Jim, great stuff. A couple suggestions inline :)
On 02/26/2015 09:59 AM, James E. Blair wrote:
A tenant may optionally specify repos from which it may derive its
configuration. In this manner, a repo may keep its Zuul configuration
within its own repo. This would only happen if the main configuration
file specified that it is permitted::
### main.yaml (continued)
- tenant:
name: random-stackforge-project
include:
- global_config.yaml
repos:
- stackforge/random # Specific project config is in-repo
Might I suggest that instead of a repos: YAML block, that instead, the
include: YAML block allow URIs. So, to support some random Zuul config
in a stackforge repo, you could do:
include:
- global_config.yaml
- https://git.openstack.org/stackforge/random/tools/zuul.yml
That would make the configuration simpler, I think.
Jobs defined in-repo may not have access to the full feature set
(including some authorization features). They also may not override
existing jobs.
Job definitions continue to have the features in the current Zuul
layout, but they also take on some of the responsibilities currently
handled by the Jenkins (or other worker) definition::
### global_config.yaml
# Every tenant in the system has access to these jobs (because their
# tenant definition includes it).
- job:
name: base
timeout: 30m
node: precise # Just a variable for later use
nodes: # The operative list of nodes
- name: controller
image: {node} # Substitute the variable
auth: # Auth may only be defined in central config, not in-repo
swift:
- container: logs
pre-run: # These specify what to run before and after the job
- zuul-cloner
post-run:
- archive-logs
++
Jobs have inheritance, and the above definition provides a base level
of functionality for all jobs.

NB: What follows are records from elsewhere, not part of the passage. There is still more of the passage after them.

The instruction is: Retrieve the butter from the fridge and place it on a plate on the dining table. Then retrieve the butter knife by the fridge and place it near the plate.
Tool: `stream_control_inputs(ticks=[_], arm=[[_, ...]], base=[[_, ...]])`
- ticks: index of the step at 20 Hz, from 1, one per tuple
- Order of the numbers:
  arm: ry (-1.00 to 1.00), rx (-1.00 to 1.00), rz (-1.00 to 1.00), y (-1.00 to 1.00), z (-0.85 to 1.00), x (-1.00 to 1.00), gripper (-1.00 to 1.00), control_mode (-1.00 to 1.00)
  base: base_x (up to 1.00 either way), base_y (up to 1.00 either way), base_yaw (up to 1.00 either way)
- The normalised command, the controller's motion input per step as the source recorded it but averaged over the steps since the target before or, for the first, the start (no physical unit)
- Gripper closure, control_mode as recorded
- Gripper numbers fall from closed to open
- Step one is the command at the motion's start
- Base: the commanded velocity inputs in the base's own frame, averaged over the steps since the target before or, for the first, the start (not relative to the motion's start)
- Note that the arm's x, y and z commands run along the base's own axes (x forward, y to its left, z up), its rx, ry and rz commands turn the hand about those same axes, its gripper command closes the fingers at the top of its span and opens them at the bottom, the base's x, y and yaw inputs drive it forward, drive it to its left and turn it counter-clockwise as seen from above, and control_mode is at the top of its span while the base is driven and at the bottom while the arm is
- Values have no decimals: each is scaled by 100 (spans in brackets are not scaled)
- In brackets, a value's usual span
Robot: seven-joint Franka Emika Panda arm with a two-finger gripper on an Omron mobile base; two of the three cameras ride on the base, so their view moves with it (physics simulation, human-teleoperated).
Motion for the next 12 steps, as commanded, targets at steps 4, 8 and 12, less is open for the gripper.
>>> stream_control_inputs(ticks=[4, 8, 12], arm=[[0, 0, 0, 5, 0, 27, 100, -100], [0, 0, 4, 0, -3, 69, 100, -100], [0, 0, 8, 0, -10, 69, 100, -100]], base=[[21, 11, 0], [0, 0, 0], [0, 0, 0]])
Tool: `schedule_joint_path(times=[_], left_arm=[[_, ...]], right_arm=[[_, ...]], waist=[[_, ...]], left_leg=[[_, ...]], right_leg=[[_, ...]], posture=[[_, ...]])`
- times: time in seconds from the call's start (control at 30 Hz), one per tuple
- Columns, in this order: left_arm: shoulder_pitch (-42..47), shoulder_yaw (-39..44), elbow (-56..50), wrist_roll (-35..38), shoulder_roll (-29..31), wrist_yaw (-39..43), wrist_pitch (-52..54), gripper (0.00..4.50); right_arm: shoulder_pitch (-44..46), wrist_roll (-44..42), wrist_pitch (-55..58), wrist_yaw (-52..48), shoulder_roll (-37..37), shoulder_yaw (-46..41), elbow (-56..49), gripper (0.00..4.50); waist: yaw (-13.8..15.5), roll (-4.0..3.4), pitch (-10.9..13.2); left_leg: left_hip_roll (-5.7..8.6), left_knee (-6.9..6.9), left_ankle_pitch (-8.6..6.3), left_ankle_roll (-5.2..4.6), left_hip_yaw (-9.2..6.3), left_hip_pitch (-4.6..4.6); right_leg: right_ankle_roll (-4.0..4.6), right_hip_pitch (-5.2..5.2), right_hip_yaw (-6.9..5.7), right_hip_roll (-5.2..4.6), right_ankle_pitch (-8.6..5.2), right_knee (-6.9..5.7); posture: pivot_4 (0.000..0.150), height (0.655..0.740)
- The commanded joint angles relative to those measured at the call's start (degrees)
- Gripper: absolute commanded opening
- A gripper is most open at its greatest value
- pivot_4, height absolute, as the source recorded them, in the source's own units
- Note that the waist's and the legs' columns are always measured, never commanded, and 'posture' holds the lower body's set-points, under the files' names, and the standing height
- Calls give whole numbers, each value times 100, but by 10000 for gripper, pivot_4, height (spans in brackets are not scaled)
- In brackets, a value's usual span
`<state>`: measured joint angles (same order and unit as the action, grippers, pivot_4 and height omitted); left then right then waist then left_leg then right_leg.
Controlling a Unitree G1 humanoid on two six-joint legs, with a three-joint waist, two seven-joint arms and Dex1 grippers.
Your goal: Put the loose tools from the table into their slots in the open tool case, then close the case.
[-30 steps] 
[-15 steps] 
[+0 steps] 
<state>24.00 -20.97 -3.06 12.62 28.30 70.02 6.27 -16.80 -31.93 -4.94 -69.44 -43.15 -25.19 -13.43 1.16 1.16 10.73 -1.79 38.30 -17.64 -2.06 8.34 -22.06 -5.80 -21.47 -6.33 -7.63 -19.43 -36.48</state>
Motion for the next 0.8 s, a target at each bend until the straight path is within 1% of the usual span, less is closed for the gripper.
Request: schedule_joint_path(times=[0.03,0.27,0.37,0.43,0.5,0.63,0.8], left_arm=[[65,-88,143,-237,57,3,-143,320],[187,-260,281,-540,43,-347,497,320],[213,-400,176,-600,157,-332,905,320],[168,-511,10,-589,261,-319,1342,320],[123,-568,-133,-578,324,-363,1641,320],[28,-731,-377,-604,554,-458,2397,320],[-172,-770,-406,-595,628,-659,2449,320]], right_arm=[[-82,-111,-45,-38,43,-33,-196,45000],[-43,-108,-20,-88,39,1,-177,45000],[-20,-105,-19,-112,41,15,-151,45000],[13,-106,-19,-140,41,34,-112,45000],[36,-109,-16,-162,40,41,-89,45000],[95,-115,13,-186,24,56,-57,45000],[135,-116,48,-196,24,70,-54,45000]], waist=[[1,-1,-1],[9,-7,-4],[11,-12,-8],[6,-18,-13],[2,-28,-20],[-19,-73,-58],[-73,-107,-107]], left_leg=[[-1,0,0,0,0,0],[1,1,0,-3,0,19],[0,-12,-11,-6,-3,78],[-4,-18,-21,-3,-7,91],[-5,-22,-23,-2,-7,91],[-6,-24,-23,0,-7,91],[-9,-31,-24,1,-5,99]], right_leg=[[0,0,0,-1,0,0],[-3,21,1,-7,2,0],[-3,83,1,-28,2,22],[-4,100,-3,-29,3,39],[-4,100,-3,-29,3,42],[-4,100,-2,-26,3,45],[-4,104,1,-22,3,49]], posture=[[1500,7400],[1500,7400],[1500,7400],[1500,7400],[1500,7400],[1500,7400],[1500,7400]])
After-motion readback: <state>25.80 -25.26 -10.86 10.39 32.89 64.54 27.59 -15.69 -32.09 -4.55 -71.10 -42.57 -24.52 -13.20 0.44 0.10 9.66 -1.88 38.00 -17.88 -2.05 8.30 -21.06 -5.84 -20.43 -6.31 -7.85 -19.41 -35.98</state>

It sets a default timeout, requests a
single node (of type precise), and requests swift credentials to
upload logs. Further jobs may extend and override these parameters::
### global_config.yaml (continued)
# The python 2.7 unit test job
- job:
name: python27
parent: base
node: trusty
Yes, this is great :)
Our use of job names specific to projects is a holdover from when we
wanted long-lived slaves on jenkins to efficiently re-use workspaces.
This hasn't been necessary for a while, though we have used this to
our advantage when collecting stats and reports. However, job
configuration can be simplified greatly if we simply have a job that
runs the python 2.7 unit tests which can be used for any project. To
the degree that we want to know how often this job failed on nova, we
can add that information back in when reporting statistics. Jobs may
have multiple aspects to accomodate differences among branches, etc.::
### global_config.yaml (continued)
# Version that is run for changes on stable/icehouse
- job:
name: python27
parent: base
branch: stable/icehouse
node: precise
# Version that is run for changes on stable/juno
- job:
name: python27
parent: base
branch: stable/juno # Could be combined into previous with regex
node: precise # if concept of "best match" is defined
Jobs may specify that they require more than one node::
### global_config.yaml (continued)
- job:
name: devstack-multinode
parent: base
node: trusty # could do same branch mapping as above
nodes:
- name: controller
image: {node}
- name: compute
image: {node}
Jobs defined centrally (i.e., not in-repo) may specify auth info::
### global_config.yaml (continued)
- job:
name: pypi-upload
parent: base
auth:
password:
pypi-password: pypi-password
# This looks up 'pypi-password' from an encrypted yaml file
# and adds it into variables for the job
Pipeline definitions are similar to the current syntax, except that it
supports specifying additional information for jobs in the context of
a given project and pipeline. For instance, rather than specifying
that a job is globally non-voting, you may specify that it is
non-voting for a given project in a given pipeline::
### openstack.yaml
- project:
name: openstack/nova
gate:
queue: integrated # Shared queues are manually built
jobs:
- python27 # Runs version of job appropriate to branch
- devstack
- devstack-deprecated-feature:
branch: stable/juno # Only run on stable/juno changes
voting: false # Non-voting
post:
jobs:
- tarball:
jobs:
- pypi-upload
Currently unique job names are used to build shared change queues.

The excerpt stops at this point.